### Exercise brief
Look through the data below, tally the lines where "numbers" occurs, and write the total alone.

### Input material

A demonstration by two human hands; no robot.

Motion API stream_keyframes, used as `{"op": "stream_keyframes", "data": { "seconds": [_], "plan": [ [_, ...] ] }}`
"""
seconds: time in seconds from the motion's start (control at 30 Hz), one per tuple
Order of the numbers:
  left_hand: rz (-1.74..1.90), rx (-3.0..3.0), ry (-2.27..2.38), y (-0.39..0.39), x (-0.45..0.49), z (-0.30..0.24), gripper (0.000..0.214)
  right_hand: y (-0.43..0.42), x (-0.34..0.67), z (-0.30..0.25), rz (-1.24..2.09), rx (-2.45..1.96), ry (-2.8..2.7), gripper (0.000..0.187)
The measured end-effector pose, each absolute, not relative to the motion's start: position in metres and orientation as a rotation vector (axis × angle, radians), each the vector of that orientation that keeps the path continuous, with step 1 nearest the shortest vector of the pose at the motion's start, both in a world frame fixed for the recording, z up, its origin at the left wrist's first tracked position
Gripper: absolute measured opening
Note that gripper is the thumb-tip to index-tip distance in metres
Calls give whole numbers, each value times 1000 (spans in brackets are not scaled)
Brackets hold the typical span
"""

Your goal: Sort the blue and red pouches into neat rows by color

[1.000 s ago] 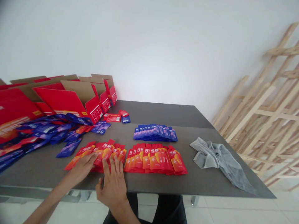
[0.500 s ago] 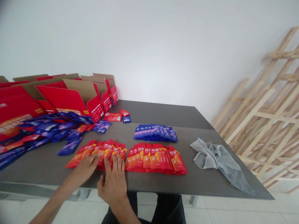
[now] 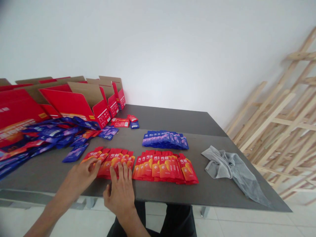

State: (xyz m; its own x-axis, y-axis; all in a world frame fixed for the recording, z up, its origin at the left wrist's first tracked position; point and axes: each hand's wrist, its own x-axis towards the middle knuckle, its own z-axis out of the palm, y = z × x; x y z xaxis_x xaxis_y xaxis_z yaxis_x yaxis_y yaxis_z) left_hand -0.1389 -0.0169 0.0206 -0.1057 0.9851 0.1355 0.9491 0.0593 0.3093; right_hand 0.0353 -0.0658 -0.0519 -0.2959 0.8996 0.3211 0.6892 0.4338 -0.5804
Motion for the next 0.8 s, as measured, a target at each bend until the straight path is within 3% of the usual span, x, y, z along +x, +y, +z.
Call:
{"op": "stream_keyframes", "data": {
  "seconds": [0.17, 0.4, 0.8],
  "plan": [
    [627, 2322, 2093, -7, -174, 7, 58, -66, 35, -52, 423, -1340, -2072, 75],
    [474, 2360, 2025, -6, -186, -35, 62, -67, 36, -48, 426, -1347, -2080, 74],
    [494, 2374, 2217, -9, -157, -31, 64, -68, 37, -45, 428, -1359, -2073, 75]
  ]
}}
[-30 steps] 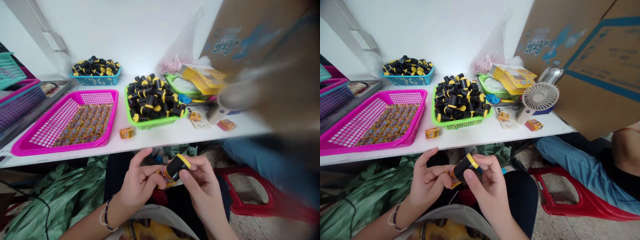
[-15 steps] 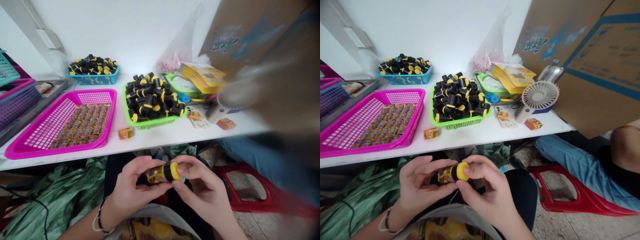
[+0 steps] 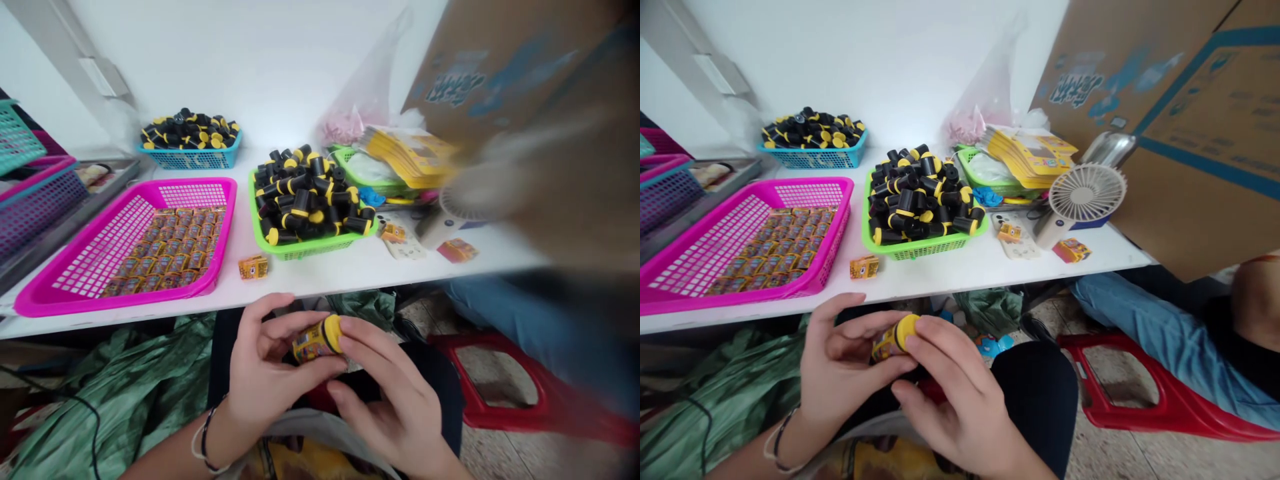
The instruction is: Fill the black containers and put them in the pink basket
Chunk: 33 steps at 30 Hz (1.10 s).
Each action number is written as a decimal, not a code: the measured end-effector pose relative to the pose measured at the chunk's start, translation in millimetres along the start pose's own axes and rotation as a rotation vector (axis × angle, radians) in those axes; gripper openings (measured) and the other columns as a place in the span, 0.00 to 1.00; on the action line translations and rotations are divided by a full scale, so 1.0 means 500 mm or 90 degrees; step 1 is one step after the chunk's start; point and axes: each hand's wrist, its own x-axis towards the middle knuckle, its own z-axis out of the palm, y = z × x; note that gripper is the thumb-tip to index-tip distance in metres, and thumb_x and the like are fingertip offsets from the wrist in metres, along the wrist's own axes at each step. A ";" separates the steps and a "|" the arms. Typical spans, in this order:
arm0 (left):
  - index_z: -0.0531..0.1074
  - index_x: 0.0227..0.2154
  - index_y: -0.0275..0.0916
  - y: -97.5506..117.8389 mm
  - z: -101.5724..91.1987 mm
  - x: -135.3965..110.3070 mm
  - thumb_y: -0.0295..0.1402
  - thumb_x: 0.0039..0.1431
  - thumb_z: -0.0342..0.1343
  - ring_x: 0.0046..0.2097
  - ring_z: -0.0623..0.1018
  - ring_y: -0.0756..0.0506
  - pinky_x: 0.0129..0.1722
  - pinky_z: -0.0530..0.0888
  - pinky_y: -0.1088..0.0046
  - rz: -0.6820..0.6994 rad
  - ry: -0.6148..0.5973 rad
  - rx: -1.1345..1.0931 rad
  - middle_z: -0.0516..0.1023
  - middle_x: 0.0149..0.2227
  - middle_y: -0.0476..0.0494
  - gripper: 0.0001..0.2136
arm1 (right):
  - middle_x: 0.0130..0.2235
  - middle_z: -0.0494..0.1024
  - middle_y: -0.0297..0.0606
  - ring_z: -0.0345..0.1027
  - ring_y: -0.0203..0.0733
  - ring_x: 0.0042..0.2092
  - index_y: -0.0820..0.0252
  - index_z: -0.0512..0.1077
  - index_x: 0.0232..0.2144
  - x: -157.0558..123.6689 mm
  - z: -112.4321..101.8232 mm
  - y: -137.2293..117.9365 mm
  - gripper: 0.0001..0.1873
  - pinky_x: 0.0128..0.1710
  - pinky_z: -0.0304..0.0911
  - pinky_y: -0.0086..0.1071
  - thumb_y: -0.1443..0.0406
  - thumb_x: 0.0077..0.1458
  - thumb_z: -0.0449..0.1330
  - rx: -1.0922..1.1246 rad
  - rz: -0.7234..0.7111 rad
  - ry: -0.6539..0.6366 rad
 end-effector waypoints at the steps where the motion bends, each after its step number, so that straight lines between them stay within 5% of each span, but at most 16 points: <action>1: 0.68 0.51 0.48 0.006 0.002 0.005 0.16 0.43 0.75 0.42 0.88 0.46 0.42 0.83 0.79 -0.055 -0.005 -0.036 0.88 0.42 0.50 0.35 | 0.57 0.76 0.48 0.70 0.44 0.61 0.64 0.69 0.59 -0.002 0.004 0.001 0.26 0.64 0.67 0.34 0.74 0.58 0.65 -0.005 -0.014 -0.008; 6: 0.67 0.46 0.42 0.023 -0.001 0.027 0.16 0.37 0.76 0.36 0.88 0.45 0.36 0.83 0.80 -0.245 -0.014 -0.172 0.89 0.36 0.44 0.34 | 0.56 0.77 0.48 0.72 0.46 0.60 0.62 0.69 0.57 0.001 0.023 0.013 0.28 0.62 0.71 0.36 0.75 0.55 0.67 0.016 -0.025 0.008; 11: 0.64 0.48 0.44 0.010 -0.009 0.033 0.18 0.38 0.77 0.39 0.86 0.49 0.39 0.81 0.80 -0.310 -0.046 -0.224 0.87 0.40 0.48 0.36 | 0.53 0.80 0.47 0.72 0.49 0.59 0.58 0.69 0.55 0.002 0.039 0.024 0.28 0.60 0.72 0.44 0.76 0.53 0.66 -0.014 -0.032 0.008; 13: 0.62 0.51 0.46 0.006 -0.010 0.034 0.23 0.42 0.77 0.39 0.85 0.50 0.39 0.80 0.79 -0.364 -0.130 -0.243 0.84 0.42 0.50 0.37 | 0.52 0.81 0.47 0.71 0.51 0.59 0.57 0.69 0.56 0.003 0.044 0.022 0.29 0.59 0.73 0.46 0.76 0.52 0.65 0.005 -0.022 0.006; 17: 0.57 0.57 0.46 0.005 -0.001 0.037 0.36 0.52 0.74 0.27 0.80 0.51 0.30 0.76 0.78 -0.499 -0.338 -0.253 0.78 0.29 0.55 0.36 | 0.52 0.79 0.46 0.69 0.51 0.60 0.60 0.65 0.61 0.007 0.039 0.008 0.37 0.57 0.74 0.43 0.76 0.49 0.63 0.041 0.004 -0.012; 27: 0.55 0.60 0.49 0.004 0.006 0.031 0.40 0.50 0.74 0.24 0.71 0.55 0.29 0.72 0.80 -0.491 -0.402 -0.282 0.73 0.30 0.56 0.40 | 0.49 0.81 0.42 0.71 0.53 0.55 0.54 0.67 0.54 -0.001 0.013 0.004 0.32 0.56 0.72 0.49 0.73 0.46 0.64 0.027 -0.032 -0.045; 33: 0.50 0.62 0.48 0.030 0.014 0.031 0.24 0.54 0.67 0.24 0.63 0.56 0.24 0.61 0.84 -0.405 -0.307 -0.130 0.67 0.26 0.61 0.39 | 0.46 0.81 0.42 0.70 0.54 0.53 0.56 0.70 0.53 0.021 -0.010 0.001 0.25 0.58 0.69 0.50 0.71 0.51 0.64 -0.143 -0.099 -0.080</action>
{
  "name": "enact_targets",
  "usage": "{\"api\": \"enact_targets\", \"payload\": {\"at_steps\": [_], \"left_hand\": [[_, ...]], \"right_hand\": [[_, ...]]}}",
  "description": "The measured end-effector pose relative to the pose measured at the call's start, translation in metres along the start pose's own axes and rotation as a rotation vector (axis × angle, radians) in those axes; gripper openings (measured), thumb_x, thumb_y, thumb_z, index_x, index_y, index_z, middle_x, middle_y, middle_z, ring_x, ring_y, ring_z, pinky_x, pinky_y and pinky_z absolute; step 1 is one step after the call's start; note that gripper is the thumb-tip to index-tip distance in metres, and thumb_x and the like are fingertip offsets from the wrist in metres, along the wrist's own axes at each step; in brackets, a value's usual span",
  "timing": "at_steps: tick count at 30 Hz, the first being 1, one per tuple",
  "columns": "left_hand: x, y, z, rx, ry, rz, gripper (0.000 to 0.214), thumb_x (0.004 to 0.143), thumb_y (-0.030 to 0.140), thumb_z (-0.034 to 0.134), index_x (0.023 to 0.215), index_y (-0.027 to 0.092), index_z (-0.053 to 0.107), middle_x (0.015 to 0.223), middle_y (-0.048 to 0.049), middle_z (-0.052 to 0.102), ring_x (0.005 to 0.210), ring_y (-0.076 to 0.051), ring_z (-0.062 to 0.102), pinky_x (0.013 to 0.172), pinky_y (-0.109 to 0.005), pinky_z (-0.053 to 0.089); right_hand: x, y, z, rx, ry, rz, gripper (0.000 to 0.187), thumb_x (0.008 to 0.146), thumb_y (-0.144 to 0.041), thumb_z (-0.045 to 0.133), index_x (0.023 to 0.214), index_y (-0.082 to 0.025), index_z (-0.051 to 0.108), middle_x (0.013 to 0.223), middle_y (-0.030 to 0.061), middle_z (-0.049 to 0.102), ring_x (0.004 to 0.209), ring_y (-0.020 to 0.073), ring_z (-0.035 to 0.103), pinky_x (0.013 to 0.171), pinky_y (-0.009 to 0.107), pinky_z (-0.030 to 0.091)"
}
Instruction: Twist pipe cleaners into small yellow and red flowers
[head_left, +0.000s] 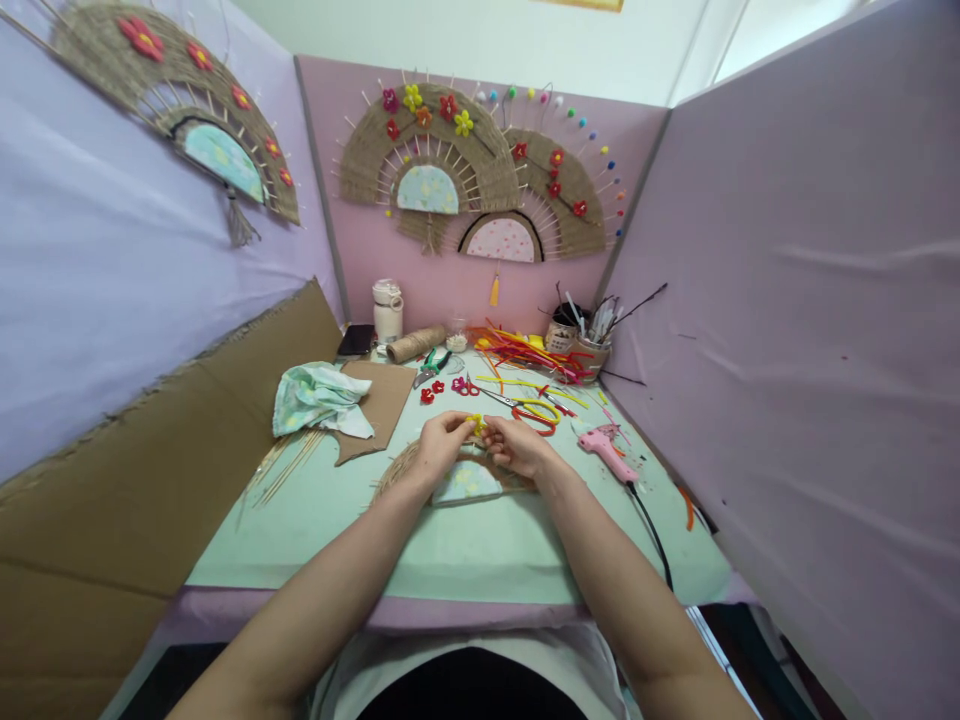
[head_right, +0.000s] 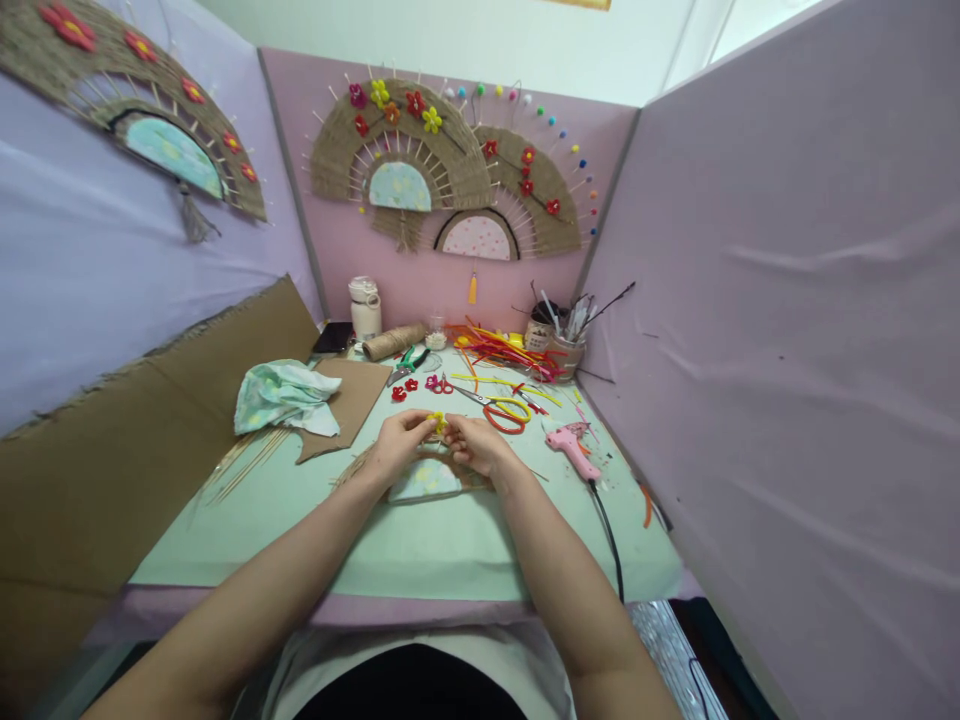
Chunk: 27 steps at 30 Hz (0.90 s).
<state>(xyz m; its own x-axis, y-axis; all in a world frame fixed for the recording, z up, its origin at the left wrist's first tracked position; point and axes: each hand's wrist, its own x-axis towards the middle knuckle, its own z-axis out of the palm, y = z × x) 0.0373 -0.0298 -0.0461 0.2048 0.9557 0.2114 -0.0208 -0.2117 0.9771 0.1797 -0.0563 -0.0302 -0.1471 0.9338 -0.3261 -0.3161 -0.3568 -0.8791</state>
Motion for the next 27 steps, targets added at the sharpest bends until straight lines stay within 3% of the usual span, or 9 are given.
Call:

### Answer box
2